[Taxacom] burn out (was: classification of Class Rosopsida)
Richard Zander
Richard.Zander at mobot.org
Wed Apr 22 09:23:15 CDT 2009
I'll reply to the comments of Alexander Schmidt-Lebuhn dissected thus;
ASL: The ancestors as individuals are dead anyway. Quite logically, extant
reptiles are not the ancestors of birds. Extant apes are not the ancestors
of humans. Etc.
Reply: Okay.
ASL: As a group, and that is what we are interested in, the
ancestors did not survive as a paraphyletic (and completely static,
unevolving) taxon, while somehow a new group appeared out of the blue of
which they are nevertheless the ancestors.

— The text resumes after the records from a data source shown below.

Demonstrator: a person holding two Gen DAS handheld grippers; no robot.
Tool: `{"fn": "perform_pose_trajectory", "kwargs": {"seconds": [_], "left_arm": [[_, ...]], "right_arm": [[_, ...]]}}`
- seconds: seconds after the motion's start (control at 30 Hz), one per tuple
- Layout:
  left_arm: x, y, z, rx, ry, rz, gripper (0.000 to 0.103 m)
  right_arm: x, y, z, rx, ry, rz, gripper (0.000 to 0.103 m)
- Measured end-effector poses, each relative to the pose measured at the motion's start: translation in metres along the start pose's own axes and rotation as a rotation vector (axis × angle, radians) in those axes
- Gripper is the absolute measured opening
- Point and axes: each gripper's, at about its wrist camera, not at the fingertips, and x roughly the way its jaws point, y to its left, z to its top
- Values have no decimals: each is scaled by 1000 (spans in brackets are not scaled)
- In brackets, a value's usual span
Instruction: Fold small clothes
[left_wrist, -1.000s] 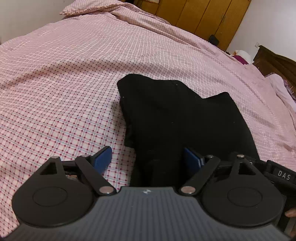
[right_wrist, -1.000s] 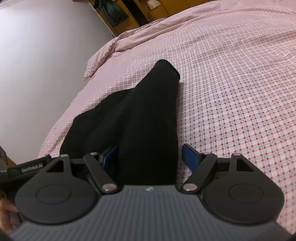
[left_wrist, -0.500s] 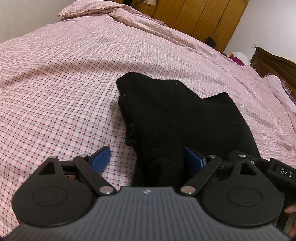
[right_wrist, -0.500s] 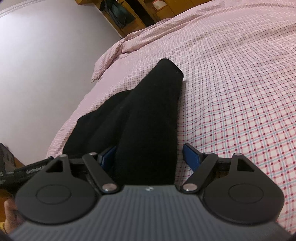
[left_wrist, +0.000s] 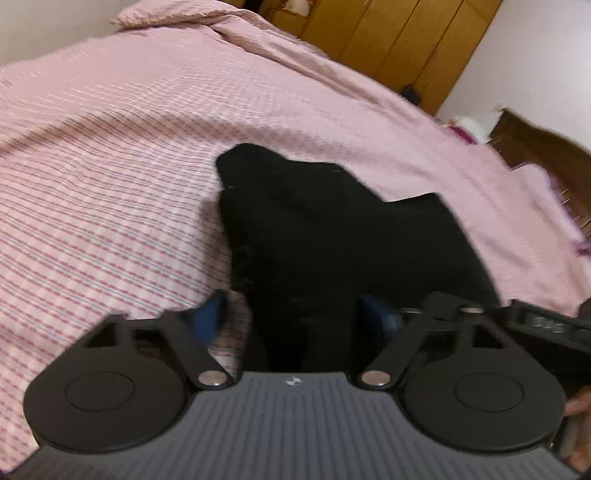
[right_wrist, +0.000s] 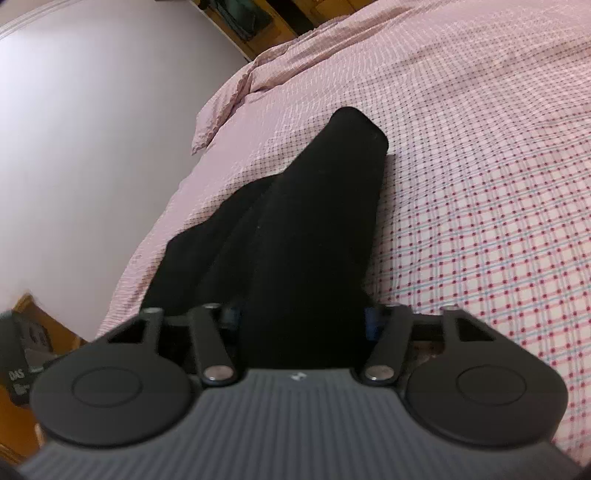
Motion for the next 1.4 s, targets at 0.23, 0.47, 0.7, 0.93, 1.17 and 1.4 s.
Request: {"fn": "perform_pose_trajectory", "kwargs": {"seconds": [0.23, 0.47, 0.7, 0.93, 1.17, 1.4], "left_arm": [[-8, 9, 7, -101, 5, -87, 39], [-44, -7, -8, -98, 13, -141, 38], [-76, -42, -53, -106, 60, -174, 38], [-99, -81, -100, -58, 104, -222, 38], [-101, -117, -142, 115, 91, -77, 44], [-118, -140, -155, 226, 30, 26, 50]], "right_arm": [[-11, 9, 12, 38, 9, 36, 42], [-51, 20, 11, 59, 32, 69, 40], [-111, 9, -16, 77, 66, 57, 40], [-173, -2, -45, 67, 55, -1, 40], [-175, -22, -77, -2, 57, -141, 42], [-171, -30, -92, 5, 12, -156, 51]]}}
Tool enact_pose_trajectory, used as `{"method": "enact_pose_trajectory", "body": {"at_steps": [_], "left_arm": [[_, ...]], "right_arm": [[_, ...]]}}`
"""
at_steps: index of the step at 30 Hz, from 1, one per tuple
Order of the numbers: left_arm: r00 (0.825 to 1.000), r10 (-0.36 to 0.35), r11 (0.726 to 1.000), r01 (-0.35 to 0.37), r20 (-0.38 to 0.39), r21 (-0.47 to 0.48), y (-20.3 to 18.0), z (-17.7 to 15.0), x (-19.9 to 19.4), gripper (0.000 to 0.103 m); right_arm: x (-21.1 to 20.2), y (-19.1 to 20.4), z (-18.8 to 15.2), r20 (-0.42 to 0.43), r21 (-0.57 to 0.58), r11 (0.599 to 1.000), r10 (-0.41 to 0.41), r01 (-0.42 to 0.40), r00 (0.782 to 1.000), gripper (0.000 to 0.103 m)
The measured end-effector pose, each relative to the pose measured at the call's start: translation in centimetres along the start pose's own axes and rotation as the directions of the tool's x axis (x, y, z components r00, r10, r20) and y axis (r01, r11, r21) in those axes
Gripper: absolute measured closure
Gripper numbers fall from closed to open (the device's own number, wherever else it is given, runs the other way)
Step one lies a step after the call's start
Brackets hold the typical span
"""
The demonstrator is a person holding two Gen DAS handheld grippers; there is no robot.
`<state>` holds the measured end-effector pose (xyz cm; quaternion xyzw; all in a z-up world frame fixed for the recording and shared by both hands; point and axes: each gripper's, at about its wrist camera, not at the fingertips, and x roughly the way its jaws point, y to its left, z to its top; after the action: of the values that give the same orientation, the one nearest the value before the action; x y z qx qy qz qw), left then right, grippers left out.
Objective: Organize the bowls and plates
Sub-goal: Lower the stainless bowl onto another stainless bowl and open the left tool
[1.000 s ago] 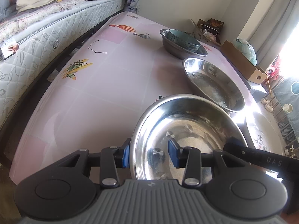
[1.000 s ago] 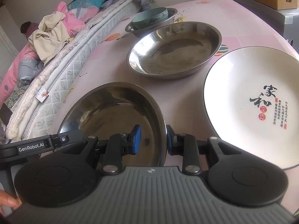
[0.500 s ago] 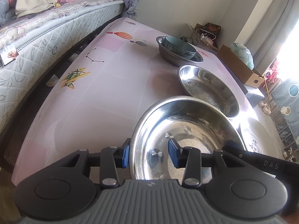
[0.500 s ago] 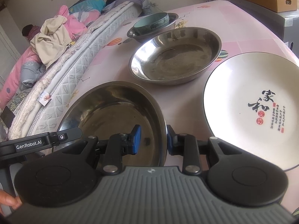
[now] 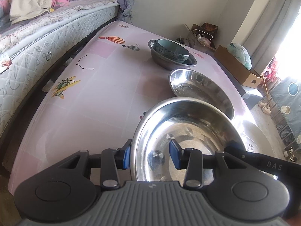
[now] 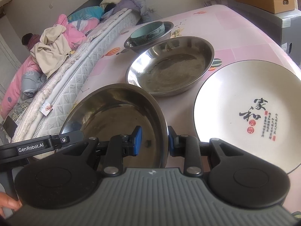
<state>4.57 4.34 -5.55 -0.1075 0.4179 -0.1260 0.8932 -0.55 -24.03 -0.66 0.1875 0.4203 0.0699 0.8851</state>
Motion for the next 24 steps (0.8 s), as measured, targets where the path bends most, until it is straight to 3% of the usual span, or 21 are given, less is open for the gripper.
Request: {"method": "enact_pose_trajectory", "body": {"at_steps": [13, 24], "left_arm": [[1.0, -0.006, 1.0, 0.006, 0.02, 0.018, -2.9, 3.0, 1.4, 0.061], [0.999, -0.034, 0.999, 0.033, 0.029, 0.036, -5.2, 6.4, 4.2, 0.061]], "right_arm": [[-0.6, -2.3, 3.6, 0.046, 0.025, 0.999, 0.03, -0.031, 0.999, 0.075], [0.0, -4.3, 7.1, 0.083, 0.042, 0.999, -0.002, -0.002, 0.997, 0.074]]}}
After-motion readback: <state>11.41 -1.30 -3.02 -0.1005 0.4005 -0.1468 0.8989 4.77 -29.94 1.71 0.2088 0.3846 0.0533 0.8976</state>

Reply: Yes they did. The paraphyletic taxon is a classification item that describes the extant exemplars, and because these branch off a molecular tree sequentially, then the inference is that a species or population or individual of that taxon existed as an ancestor somewhere along the line, probably basally, and that ancestor is the ancestor of all lineages terminal to the paraphyletic group even if they are unique in major evolutionary but parsimoniously uninformative traits..
ASL: Instead, the ancestors who were
reptiles survived as both reptiles and birds, and the ancestors who were
apes survived as both apes and humans. Seen this way, it is the only
logical consequence to place birds in the group reptiles and humans in the
group apes. Seen this way, monophyly describes best what happened in the
course of evolution.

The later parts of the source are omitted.